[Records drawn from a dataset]
»»

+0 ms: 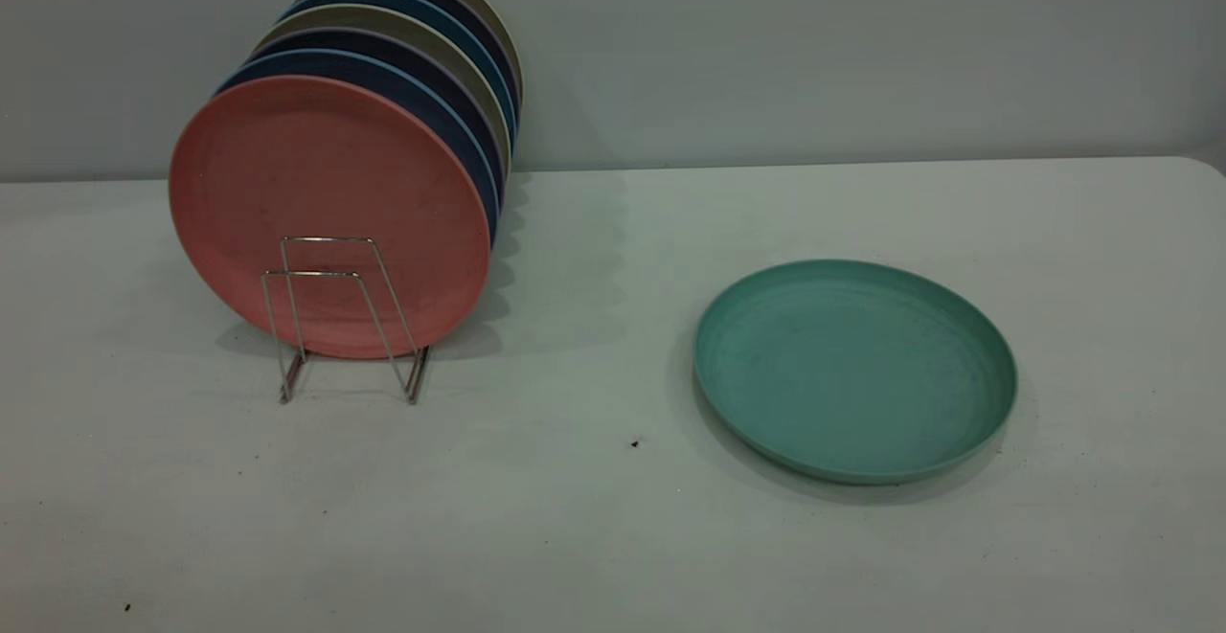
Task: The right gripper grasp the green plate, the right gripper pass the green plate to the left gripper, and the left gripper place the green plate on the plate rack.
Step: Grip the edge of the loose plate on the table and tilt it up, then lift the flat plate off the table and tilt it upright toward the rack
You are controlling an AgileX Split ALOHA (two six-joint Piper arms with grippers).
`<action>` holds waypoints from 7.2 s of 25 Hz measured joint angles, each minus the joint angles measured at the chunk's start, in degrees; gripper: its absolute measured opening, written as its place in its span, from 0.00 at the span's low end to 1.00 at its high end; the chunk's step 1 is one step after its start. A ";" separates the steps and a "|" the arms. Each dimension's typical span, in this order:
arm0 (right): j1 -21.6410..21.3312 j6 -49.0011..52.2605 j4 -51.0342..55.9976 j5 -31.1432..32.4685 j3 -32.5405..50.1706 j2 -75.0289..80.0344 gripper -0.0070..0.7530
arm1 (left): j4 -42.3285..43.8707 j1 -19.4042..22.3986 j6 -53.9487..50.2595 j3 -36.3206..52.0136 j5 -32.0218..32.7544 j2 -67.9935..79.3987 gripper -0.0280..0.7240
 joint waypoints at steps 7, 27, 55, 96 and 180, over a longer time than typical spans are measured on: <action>0.00 0.00 0.00 0.00 0.00 0.00 0.71 | 0.00 0.00 0.00 0.00 0.00 0.00 0.76; 0.00 -0.21 1.00 0.00 0.00 0.00 0.71 | -0.19 0.00 0.07 -0.76 -3.58 0.00 0.76; 0.00 -33.04 50.51 -35.25 -1.24 60.07 0.71 | -18.48 0.00 5.86 -0.98 -24.31 25.84 0.76; -7.29 -67.42 74.40 -40.11 -28.63 125.41 0.71 | -29.75 0.00 16.69 -0.98 -24.63 39.70 0.76; 13.89 -73.45 94.55 -9.12 -32.38 129.82 0.03 | -79.17 0.00 65.81 -1.09 -34.90 81.56 0.76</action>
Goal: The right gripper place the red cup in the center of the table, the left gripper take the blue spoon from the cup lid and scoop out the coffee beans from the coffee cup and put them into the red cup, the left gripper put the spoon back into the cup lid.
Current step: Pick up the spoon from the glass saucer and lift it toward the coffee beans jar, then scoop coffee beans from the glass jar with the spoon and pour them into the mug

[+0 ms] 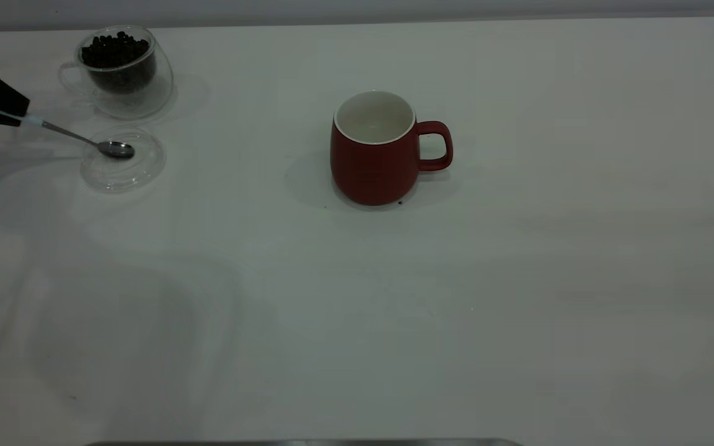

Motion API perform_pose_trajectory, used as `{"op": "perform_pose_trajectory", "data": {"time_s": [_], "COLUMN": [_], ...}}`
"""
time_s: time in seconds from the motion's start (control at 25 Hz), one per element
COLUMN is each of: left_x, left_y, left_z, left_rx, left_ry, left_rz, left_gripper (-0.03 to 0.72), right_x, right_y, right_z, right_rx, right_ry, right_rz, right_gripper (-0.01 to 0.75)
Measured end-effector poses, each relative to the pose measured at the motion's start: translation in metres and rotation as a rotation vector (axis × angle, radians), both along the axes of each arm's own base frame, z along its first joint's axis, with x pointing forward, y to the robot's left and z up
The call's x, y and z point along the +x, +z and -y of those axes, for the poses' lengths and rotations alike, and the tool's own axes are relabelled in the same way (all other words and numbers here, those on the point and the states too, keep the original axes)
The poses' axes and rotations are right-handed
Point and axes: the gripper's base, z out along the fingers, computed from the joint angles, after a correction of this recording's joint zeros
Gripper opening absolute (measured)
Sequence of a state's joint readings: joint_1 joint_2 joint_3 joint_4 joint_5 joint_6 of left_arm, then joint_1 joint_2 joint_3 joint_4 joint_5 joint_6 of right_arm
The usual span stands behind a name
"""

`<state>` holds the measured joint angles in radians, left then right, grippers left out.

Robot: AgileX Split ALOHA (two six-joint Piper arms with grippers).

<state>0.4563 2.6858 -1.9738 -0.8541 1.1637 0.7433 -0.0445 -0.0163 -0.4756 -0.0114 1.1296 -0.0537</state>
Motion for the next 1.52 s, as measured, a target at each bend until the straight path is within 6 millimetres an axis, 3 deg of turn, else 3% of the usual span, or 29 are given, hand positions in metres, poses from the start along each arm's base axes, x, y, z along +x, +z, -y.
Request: {"op": "perform_pose_trajectory", "data": {"time_s": [0.4,0.6,1.0,1.32,1.52], "left_x": [0.003,0.007,0.012,0.008,0.006], "left_y": [0.013,0.042,0.082,0.141,0.162], "left_z": [-0.001,-0.003,0.0,0.047,0.032], "left_rx": [0.001,0.017,0.007,0.006,-0.043], "left_ry": [0.03,0.066,0.141,0.028,0.056], "left_rz": [-0.003,0.015,0.023,0.15,0.277], "left_gripper": [0.118,0.118,0.118,0.118,0.118], "right_x": [0.0,0.0,0.0,0.0,0.0], "right_y": [0.0,0.0,0.0,0.0,0.0], "right_z": [0.0,0.0,0.0,0.0,0.0], "right_rx": [0.0,0.0,0.0,0.001,0.001], "right_ry": [0.0,0.0,0.0,0.001,0.001], "right_rz": [0.0,0.0,0.0,0.0,0.0], "right_gripper": [0.59,0.59,0.59,0.59,0.59]}}
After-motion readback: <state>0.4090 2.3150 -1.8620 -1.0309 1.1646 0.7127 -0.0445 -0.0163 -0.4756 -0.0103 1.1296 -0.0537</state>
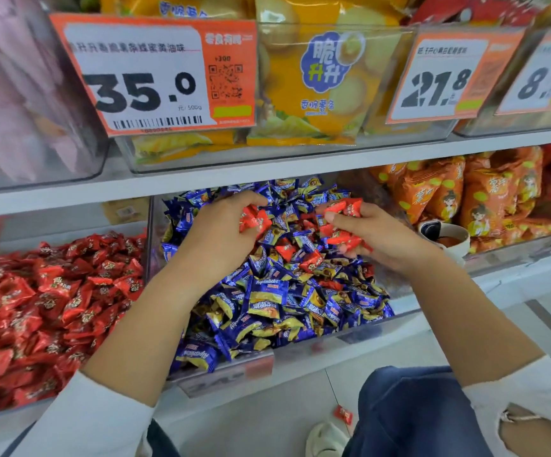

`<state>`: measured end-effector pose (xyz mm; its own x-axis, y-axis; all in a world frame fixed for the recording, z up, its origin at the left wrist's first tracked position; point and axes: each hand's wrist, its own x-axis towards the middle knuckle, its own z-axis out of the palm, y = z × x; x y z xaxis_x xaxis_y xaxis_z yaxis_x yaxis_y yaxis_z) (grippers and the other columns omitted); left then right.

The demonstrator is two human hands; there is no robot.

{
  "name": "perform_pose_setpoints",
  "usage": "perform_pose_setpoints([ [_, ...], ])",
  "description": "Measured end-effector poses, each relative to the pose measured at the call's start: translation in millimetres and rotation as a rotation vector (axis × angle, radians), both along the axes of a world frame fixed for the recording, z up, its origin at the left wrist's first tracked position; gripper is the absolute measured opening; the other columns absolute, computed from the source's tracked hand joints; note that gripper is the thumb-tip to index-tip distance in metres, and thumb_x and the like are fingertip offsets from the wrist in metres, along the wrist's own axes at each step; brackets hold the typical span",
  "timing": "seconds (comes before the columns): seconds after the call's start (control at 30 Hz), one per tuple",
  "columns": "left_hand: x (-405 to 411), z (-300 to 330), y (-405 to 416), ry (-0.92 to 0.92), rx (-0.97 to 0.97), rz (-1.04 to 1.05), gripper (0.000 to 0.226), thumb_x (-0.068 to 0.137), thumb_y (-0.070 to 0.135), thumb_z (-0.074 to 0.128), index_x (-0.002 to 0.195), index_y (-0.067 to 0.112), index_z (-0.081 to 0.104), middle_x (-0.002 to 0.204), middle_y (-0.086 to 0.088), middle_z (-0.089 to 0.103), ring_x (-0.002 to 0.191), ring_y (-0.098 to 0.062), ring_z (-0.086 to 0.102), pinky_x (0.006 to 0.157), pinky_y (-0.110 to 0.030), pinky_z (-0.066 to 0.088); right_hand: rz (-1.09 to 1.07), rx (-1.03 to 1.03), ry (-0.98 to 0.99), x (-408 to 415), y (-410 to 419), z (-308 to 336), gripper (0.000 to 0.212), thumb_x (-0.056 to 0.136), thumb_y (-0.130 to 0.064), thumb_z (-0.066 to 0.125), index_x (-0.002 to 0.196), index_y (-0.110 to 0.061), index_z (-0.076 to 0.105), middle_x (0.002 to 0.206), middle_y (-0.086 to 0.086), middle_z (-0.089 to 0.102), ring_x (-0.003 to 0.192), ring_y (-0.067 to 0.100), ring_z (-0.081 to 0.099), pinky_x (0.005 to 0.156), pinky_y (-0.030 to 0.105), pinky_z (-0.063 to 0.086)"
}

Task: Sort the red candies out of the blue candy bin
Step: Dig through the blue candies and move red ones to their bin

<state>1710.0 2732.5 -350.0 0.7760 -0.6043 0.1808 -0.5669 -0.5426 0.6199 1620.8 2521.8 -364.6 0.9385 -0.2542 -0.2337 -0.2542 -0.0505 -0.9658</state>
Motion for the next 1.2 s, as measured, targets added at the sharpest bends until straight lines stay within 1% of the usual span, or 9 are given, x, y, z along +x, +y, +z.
perform_pose_setpoints([
  [0.1, -7.3, 4.5, 13.0, 0.151, -0.155, -0.036, 0.024, 0.089, 0.015, 0.063, 0.104, 0.033, 0.061, 0.113, 0.014, 0.059, 0.086, -0.001, 0.054, 0.065, 0.000, 0.035, 0.032, 0.066, 0.026, -8.9, 14.7, 11.1, 0.031, 0.091, -0.023, 0.057, 0.120, -0.010, 0.060, 0.079, 0.003, 0.067, 0.048, 0.007, 0.052, 0.044, 0.017, 0.043],
  [0.27, -16.7, 18.8, 69.7, 0.261, -0.327, -0.009, 0.018, 0.083, 0.013, 0.070, 0.090, 0.028, 0.065, 0.098, 0.012, 0.064, 0.077, 0.007, 0.057, 0.071, -0.008, 0.042, 0.085, 0.039, 0.021, -12.3, 75.4, 23.6, 0.028, 0.092, -0.019, 0.057, 0.119, -0.012, 0.061, 0.084, 0.002, 0.070, 0.054, 0.010, 0.055, 0.048, 0.016, 0.045],
  [0.43, -14.1, 21.1, 145.1, 0.224, -0.345, 0.122, 0.016, 0.078, 0.010, 0.074, 0.085, 0.022, 0.066, 0.086, 0.008, 0.067, 0.073, 0.005, 0.054, 0.069, -0.001, 0.036, 0.207, 0.048, -0.016, 5.0, 157.3, 37.5, 0.016, 0.090, -0.013, 0.059, 0.105, -0.017, 0.066, 0.105, 0.021, 0.066, 0.089, 0.034, 0.060, 0.067, 0.026, 0.047],
  [0.57, 5.8, 7.8, 190.7, 0.288, -0.441, 0.352, 0.018, 0.077, 0.005, 0.073, 0.084, 0.020, 0.067, 0.082, 0.006, 0.065, 0.074, -0.005, 0.056, 0.073, -0.009, 0.040, 0.283, 0.013, -0.072, 38.7, 221.3, 41.7, 0.011, 0.091, -0.012, 0.059, 0.096, -0.021, 0.063, 0.086, 0.005, 0.063, 0.072, 0.015, 0.057, 0.061, 0.021, 0.048],
  [0.7, 22.1, 0.2, 215.3, 0.413, -0.508, 0.389, 0.029, 0.071, -0.005, 0.074, 0.088, 0.018, 0.067, 0.087, 0.000, 0.067, 0.085, -0.011, 0.060, 0.080, -0.021, 0.044, 0.443, -0.056, -0.007, 69.2, 250.4, 40.5, 0.053, 0.083, -0.017, 0.069, 0.130, -0.030, 0.051, 0.115, -0.006, 0.055, 0.103, 0.008, 0.058, 0.083, 0.021, 0.048],
  [0.8, 29.2, -2.8, 224.1, 0.482, -0.555, 0.381, 0.029, 0.075, 0.000, 0.073, 0.090, 0.024, 0.067, 0.099, -0.001, 0.068, 0.096, -0.013, 0.062, 0.083, -0.020, 0.045, 0.440, -0.109, -0.005, 72.9, 247.3, 42.1, 0.040, 0.086, -0.023, 0.066, 0.123, -0.032, 0.055, 0.125, -0.006, 0.057, 0.114, 0.005, 0.053, 0.092, 0.018, 0.041],
  [1.0, 30.8, -4.0, 205.7, 0.389, -0.575, 0.430, 0.019, 0.085, 0.004, 0.062, 0.092, 0.021, 0.068, 0.094, 0.002, 0.068, 0.094, -0.010, 0.062, 0.085, -0.015, 0.043, 0.298, -0.208, -0.089, 35.0, 194.3, 36.8, 0.019, 0.092, -0.016, 0.057, 0.108, -0.019, 0.065, 0.099, 0.000, 0.072, 0.091, 0.013, 0.069, 0.086, 0.024, 0.054],
  [1.1, 21.8, -3.0, 171.6, 0.313, -0.464, 0.360, 0.016, 0.087, 0.007, 0.061, 0.089, 0.022, 0.067, 0.093, 0.005, 0.068, 0.088, -0.006, 0.061, 0.087, -0.017, 0.044, 0.241, -0.318, -0.029, 15.5, 153.9, 26.3, 0.017, 0.092, -0.017, 0.056, 0.106, -0.022, 0.066, 0.097, 0.002, 0.072, 0.086, 0.016, 0.070, 0.085, 0.030, 0.055],
  [1.2, 5.8, -2.0, 127.9, 0.109, -0.321, 0.288, 0.019, 0.087, 0.008, 0.060, 0.089, 0.025, 0.066, 0.083, 0.013, 0.065, 0.074, 0.001, 0.057, 0.075, -0.012, 0.041, 0.138, -0.488, 0.013, 0.4, 104.9, 13.8, 0.014, 0.091, -0.017, 0.060, 0.102, -0.022, 0.067, 0.096, 0.004, 0.070, 0.088, 0.017, 0.067, 0.083, 0.029, 0.051],
])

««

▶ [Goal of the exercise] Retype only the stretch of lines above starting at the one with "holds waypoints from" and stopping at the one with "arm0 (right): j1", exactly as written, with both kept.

▶ [Answer below]
`<action>` holds waypoints from 7.2 s of 25 Hz measured joint angles, each minus the joint angles measured at the chunk's start, in degrees; gripper: its absolute measured opening, written as its place in its span, from 0.00 at the span's low end to 1.00 at its high end; the chunk's step 1 is one step after its start. A ";" separates the steps and a "|" the arms. Each dimension's typical span, in this order:
arm0 (right): j1 -21.6410..21.3312 j6 -49.0011..52.2605 j4 -51.0342..55.9976 j5 -31.1432..32.4685 j3 -32.5405..50.1706 j2 -75.0289..80.0344 gripper -0.0070..0.7530

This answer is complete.